Le Premier ministre François Fillon avec Christine lagarde et Roger Karoutchi ,le 12 mai 2009 à Paris.
"Et pourquoi pas entraîneur du PSG ? " a répondu la ministre française de l'Économie Christine Lagarde à un journaliste qui lui demandait si elle s'apprêtait à devenir commissaire européenne à la Concurrence, comme l'a affirmé le quotidien allemand Die Welt.
"J'essaie de faire le mieux possible ce que j'ai à faire au sein du gouvernement en tant que ministre des Finances", a poursuivi la ministre, au sortir du siège de la Confédération générale des petites et moyennes entreprises (CGPME), à Puteaux (Hauts-de-Seine).

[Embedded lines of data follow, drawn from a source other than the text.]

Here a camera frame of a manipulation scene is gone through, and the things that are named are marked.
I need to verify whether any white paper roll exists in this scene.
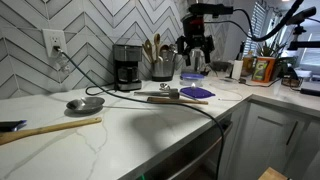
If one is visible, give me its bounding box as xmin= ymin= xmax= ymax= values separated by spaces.
xmin=231 ymin=59 xmax=244 ymax=81

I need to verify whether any thin white cable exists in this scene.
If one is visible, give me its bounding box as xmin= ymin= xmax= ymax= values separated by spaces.
xmin=207 ymin=81 xmax=245 ymax=102

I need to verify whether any tall wooden spoon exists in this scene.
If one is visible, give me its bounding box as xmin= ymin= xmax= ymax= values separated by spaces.
xmin=153 ymin=32 xmax=162 ymax=63

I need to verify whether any black red robot gripper body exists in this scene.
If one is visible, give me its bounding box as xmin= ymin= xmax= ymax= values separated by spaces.
xmin=181 ymin=13 xmax=206 ymax=48

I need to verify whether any black camera stand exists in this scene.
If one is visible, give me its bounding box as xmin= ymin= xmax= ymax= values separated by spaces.
xmin=285 ymin=5 xmax=320 ymax=52

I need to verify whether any long black power cable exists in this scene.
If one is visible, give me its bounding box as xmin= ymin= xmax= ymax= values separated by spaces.
xmin=53 ymin=45 xmax=226 ymax=180

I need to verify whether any black cabinet handle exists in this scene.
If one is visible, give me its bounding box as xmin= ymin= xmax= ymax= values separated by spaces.
xmin=285 ymin=120 xmax=299 ymax=147

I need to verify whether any green potted plant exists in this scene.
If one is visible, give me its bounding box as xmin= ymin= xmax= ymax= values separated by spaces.
xmin=255 ymin=32 xmax=285 ymax=60

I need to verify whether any wide wooden spoon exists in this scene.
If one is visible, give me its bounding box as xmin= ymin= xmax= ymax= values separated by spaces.
xmin=142 ymin=38 xmax=156 ymax=64

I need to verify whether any grey cabinet door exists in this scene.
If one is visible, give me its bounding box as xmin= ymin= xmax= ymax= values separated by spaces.
xmin=233 ymin=101 xmax=309 ymax=180

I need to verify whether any short wooden spatula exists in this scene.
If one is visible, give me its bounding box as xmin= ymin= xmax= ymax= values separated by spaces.
xmin=146 ymin=96 xmax=209 ymax=106

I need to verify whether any clear lunchbox light blue lid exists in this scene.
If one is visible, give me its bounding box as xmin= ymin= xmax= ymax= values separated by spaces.
xmin=179 ymin=72 xmax=205 ymax=88

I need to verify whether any black flat device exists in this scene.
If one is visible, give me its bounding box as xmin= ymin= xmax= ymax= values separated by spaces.
xmin=299 ymin=87 xmax=320 ymax=98

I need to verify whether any grey metal spatula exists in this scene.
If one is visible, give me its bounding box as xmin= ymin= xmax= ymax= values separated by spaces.
xmin=133 ymin=89 xmax=181 ymax=100

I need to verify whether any steel utensil holder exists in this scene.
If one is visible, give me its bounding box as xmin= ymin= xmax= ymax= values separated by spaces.
xmin=151 ymin=59 xmax=176 ymax=83

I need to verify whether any stainless dishwasher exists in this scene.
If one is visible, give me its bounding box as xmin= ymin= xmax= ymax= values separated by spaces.
xmin=131 ymin=112 xmax=234 ymax=180

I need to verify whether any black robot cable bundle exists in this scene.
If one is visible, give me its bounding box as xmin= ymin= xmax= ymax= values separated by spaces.
xmin=203 ymin=0 xmax=305 ymax=43

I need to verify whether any dark metal ladle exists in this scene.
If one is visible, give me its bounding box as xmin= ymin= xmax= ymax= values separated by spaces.
xmin=159 ymin=44 xmax=170 ymax=62

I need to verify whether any long wooden spatula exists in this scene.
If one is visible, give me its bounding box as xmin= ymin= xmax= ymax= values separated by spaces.
xmin=0 ymin=116 xmax=103 ymax=147

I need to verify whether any white wall outlet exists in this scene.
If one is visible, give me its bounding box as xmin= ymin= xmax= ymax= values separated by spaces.
xmin=41 ymin=28 xmax=68 ymax=59

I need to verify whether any amber bottle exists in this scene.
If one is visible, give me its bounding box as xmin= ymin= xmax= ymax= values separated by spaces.
xmin=241 ymin=54 xmax=255 ymax=77

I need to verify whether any light wooden block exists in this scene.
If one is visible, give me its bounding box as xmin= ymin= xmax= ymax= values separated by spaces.
xmin=257 ymin=166 xmax=289 ymax=180

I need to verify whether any silver round pan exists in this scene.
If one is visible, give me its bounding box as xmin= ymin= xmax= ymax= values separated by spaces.
xmin=65 ymin=96 xmax=154 ymax=116

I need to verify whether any silver metal utensil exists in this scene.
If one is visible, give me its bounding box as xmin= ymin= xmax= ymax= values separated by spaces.
xmin=168 ymin=43 xmax=178 ymax=62

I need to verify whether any purple plate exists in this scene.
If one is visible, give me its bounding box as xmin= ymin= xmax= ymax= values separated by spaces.
xmin=179 ymin=86 xmax=216 ymax=100

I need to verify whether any black silver coffee maker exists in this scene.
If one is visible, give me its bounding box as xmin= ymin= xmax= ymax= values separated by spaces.
xmin=112 ymin=43 xmax=144 ymax=93

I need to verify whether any coffee maker black cord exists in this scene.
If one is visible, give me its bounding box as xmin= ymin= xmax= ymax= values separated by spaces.
xmin=84 ymin=84 xmax=116 ymax=97

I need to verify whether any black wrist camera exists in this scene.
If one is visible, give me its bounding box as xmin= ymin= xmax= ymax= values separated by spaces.
xmin=188 ymin=2 xmax=235 ymax=19

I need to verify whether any orange drink mix canister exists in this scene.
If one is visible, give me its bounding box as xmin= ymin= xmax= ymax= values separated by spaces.
xmin=251 ymin=56 xmax=277 ymax=84

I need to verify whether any dark blue flat object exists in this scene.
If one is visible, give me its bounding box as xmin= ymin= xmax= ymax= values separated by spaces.
xmin=0 ymin=119 xmax=28 ymax=133

Accompagnée du ministre de l'Agriculture Michel Barnier, tête de liste UMP aux élections européennes en Île-de-France, Mme Lagarde s'était rendue à la CGPME pour participer à une réunion publique sur le rôle que peut jouer le Parlement européen pour les petites et moyennes entreprises.
Le quotidien allemand Die Welt a affirmé mercredi que Mme Lagarde allait remplacer l'actuelle commissaire à la Concurrence, la Néerlandaise Neelie Kroes, lors de la mise en place de la prochaine administration bruxelloise.
Une information qualifiée d' "hypothèse farfelue" par le secrétaire d'État aux Affaires européennes, Bruno Le Maire.
"Ce n'est pas la presse qui choisit les commissaires européens", a souligné pour sa part le porte-parole du gouvernement Luc Chatel, tandis qu'un conseiller de Nicolas Sarkozy assurait qu'il n'était pas dans l'intention du président "d'envoyer Christine Lagarde à Bruxelles".